Study points to social integration as key for immigrant success

York University academic and associate professor Jelena Zikic wants to understand why some immigrants in Canada succeed professionally, while others don’t.

An immigrant from Serbia herself, Zikic has been studying career transitions of immigrant professionals for several years, examining both personal and structural barriers to their career success in the Canadian labour market, as well as their coping strategies.

Her interest in the topic started early. “It was very hard for me as a teenager to adjust. Very early in my life I started thinking about migrants and their resilience. I started looking at my own community at how people cope and how they dared to leave their previous lives to start a new life in a new country,” she says.

As she pursued her post-secondary studies, Zikic, now a PhD, took part in research studies that confirmed that skilled immigrants face significant interruption in their  careers due to migration. Such studies show that international experience is often discounted or seen as less valuable once immigrants arrive to the new labour market.

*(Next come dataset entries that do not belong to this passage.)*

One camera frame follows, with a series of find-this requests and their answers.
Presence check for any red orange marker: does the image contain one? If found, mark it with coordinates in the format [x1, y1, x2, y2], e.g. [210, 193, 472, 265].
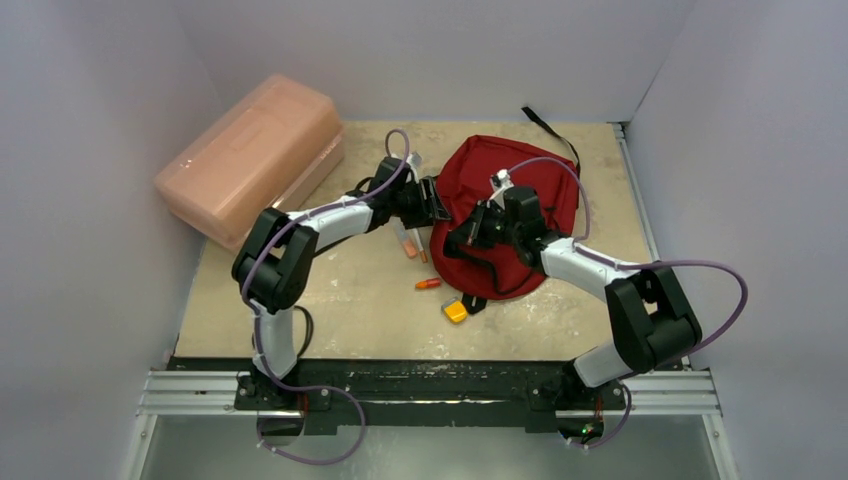
[415, 278, 442, 290]

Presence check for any aluminium frame rail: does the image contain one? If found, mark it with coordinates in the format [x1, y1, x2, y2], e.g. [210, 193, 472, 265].
[125, 122, 740, 480]

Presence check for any red backpack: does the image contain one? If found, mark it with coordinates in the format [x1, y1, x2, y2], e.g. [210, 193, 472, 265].
[429, 106, 581, 322]

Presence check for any orange grey highlighter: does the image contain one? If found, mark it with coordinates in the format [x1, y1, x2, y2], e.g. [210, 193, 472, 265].
[393, 223, 418, 259]

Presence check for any yellow grey eraser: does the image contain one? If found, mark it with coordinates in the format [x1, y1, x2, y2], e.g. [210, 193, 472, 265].
[441, 298, 469, 325]

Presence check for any black coiled cable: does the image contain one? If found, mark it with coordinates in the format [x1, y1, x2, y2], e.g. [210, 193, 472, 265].
[294, 304, 315, 359]

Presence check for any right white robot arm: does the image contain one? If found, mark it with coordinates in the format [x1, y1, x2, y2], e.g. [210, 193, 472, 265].
[448, 187, 702, 407]

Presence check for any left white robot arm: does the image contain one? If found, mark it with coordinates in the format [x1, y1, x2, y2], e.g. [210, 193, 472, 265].
[231, 156, 451, 409]

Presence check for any pink translucent storage box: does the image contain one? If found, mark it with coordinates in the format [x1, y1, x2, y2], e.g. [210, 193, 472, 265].
[155, 74, 345, 252]

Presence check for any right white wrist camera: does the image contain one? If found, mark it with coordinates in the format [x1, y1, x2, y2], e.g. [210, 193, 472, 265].
[488, 169, 513, 210]

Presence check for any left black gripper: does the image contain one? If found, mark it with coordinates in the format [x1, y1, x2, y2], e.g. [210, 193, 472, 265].
[389, 176, 449, 229]

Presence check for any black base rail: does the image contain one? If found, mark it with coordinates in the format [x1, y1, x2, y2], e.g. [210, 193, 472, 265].
[166, 357, 628, 440]

However, there has been no systematic empirical evidence for how skilled immigrants manage this roadblock in their career after immigrating, according to Zikic. “Less is known about how migrants generate career resilience during this challenging career transition process.”

This is where her latest research comes in. And it was inspired, in part, by the RBC Top 25 Canadian Immigrant Awards program. Here, she saw a group of immigrants who have achieved success in Canada, earned recognition and even given back to their adopted country through philanthropy and community service.

How did they do it?

 

Learning from the Top 25

These three past RBC Top 25 winners — conductor Mazier Heidari (2017) and scientist sisters Rosalind and Lorelei Silverman (2009) — were among those interviewed for Jelena Zikic’s study and invited to a presentation of her preliminary findings at York University in June.

So, Zikic set off on a new study with the goal of interviewing and learning from past winners of the Top 25 award. How did they achieve professional success in Canada? Did they face the typical challenges and “career shocks” other newcomers face in credential recognition and labour market integration?

To that end, Zikic’s study asks: “What can we learn from migrants who successfully manage to surpass the barriers?”

Zikic and her research team interviewed several past Top 25 winners with questions on their motivation to adapt and integrate, the challenges they faced along the way, and how they overcame those challenges, among other questions.

“This targeted, theoretical sample aimed to explore questions about why and how skilled migrants cope and adapt their foreign career capital following a major career interruption [like immigrating],” Zikic notes.

 

Success study preliminary findings

After more than a year of preparation, research and interviews with the Top 25 winners, Zikic has come up with some preliminary findings, which she shared in June at the Newcomers, Resilience and Settlement: Knowledge Exchange conference at York University.

In her presentation, Zikic said a successful career transition for immigrants involves them coming to terms with what they can no longer do and with who they can no longer be. Their inability to fully use their previous credentials and experience “forces individuals to re-rethink their career paths.”

Zikic invited some of the Top 25 winners she interviewed for her study to be part of a panel discussion at the June event, including scientist sisters Rosalind and Lorelei Silverman, who won the award in 2009.

“Every single day was a small challenge when we first arrived, from opening a bank account to even getting official pieces of identification,” said Lorelei during the panel discussion. “Later, we realized that finding a job and making a life here would not be as easy as we thought.”

“We always had to have a plan B or C, and we knew that even if they cut us tomorrow, we would do something else. Like the Medusa from the Greek mythology — if one of our arms was cut, two more would grow,” said Rosalind.

“The migrants we studied dealt with these setbacks through proactive behaviors,” said Zikic. “They display strong motivation to integrate and persistence. They have a desire to succeed.”

Beyond a desire to succeed, Zikic found that many of the immigrants she interviewed also shared a common strategy to achieve that success. Because they were missing social connections and did not have professional networks in Canada, they focused on “establishing integration attitudes early on and fostering motivation to integrate beyond just ‘work,’” writes Zikic in her accompanying academic paper. “They talked about the need to be connected with others and communities [and] to build links to other individuals and to the wider society.”

While Zikic’s research continues, the study’s preliminary findings point to the role of societal integration as the crucial indicator of migrant resilience.

“The messages that come from my study are related to the importance of persistence, communication and relationships,” Zikic says. “People who succeed and overcome the barriers are those who are able to relate to locals in a way that allows them to connect to the local culture to create new relationships and in this way also to pursue new work opportunities.”